■ Exercise aim
Beginning with the line that has "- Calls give", please write out each remaining line of the listing below, word for word.

· · · · ·

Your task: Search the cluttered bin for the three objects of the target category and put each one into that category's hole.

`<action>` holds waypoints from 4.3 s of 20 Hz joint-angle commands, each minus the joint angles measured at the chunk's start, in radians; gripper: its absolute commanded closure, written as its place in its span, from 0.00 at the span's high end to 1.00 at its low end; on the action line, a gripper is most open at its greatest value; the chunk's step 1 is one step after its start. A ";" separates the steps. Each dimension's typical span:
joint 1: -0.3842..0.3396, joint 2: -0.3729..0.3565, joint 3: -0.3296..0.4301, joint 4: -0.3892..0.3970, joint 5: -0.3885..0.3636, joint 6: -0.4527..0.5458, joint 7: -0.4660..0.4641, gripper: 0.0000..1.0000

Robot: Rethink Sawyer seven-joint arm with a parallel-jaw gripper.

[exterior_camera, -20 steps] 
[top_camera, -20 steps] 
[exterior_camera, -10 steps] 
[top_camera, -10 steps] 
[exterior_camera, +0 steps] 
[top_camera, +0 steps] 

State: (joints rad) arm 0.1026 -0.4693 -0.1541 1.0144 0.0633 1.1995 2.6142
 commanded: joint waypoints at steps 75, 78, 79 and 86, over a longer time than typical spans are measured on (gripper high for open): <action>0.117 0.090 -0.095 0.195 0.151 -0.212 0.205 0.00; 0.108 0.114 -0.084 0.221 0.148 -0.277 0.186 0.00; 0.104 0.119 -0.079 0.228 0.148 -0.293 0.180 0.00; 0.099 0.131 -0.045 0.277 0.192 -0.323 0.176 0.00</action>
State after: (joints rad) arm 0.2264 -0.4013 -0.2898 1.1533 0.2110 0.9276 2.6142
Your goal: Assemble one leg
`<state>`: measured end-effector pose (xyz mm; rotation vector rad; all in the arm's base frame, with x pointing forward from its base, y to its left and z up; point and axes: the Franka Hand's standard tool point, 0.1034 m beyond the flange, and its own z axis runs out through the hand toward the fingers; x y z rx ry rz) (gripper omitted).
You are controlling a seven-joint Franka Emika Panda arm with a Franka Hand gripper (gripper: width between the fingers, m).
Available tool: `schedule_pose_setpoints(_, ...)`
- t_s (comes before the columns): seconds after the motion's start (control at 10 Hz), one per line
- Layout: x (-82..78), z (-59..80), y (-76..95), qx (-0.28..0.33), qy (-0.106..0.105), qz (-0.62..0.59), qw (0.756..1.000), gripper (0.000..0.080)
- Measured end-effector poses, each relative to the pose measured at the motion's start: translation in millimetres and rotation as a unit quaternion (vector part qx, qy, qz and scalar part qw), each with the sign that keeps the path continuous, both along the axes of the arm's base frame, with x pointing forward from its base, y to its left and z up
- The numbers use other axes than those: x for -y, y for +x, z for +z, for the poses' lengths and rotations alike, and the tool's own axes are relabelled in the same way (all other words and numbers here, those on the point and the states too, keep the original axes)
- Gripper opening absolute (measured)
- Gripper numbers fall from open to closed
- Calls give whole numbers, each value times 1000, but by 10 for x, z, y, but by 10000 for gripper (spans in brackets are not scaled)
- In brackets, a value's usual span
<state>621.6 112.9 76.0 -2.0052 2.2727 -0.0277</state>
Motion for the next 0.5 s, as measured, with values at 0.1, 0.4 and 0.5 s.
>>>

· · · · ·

■ Completed exercise
- Calls give whole numbers, each value times 1000, but by 10 for x, z, y, but by 10000 for gripper (spans in brackets are not scaled)
- In brackets, a value's usual span
<state>621.6 112.9 76.0 -2.0052 2.2727 -0.0277</state>
Motion for the next 0.5 s, as measured, with values at 0.1, 0.4 and 0.5 s.
>>>

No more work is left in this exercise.